* [Task to carry out]: All lines with the word "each" in the material below are required.

* [Available data]:
--- START ---
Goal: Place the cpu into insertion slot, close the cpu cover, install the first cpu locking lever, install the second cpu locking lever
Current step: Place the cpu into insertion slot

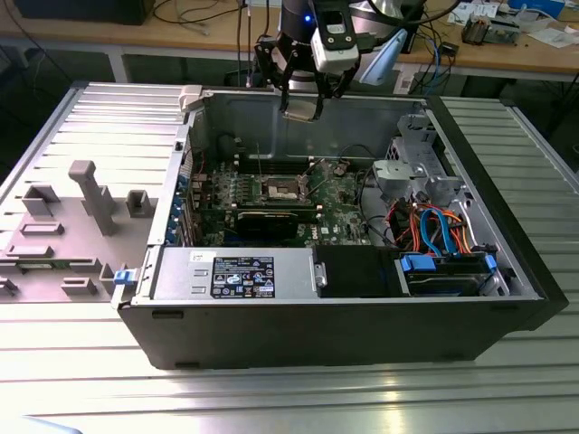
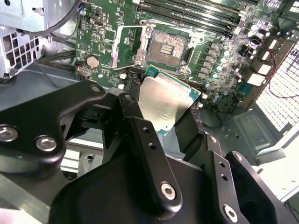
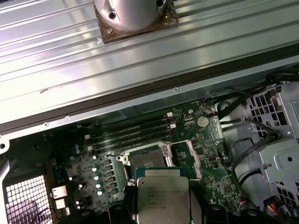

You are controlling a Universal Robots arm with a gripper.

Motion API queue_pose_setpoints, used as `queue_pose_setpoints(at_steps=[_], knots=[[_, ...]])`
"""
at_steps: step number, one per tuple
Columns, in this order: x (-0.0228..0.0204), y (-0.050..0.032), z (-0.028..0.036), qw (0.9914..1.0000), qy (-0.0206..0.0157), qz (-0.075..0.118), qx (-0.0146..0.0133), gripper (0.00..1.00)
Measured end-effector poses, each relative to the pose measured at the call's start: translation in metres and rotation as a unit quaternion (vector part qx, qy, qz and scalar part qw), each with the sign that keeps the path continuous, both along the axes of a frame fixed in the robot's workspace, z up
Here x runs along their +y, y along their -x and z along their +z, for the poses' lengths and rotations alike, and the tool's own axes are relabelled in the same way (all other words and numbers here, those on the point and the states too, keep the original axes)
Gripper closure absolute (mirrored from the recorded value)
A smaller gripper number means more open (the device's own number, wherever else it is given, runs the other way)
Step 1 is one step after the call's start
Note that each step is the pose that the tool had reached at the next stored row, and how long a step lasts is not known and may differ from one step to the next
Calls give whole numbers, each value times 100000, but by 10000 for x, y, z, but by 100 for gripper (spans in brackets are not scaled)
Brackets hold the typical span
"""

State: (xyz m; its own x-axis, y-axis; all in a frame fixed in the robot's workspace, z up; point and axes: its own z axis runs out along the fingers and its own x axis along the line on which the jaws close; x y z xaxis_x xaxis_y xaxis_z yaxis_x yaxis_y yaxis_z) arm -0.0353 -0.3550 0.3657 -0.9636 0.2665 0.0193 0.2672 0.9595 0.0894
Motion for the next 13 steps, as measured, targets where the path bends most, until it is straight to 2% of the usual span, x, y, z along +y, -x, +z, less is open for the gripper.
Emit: queue_pose_setpoints(at_steps=[4,8,13], knots=[[0,0,-1,99977,2,-2138,0,45],[0,0,-2,99896,9,-4563,5,45],[0,0,-4,99827,4,-5883,6,45]])
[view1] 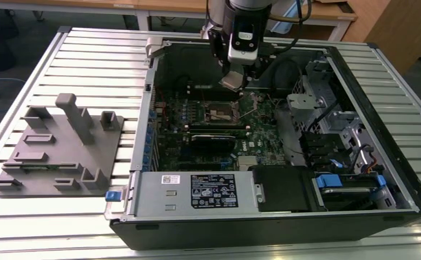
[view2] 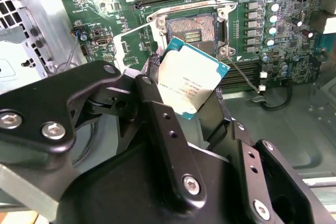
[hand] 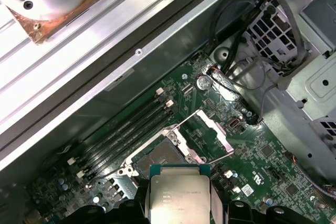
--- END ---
* [Exercise answer]:
Measured end-effector poses, each relative to the pose measured at the call's start: translation in metres and rotation as a unit quaternion (vector part qx, qy, qz and scalar part qw), each with the sign that keeps the path continuous, both along the axes of a frame fixed in the robot's workspace, z up
Note that each step is the pose that the tool had reached at the next stored row, and how long a step lasts is not known and may differ from one step to the next
Calls give whole numbers, each value times 100000, but by 10000 for x, y, z, but by 100 for gripper (spans in brackets are not scaled)

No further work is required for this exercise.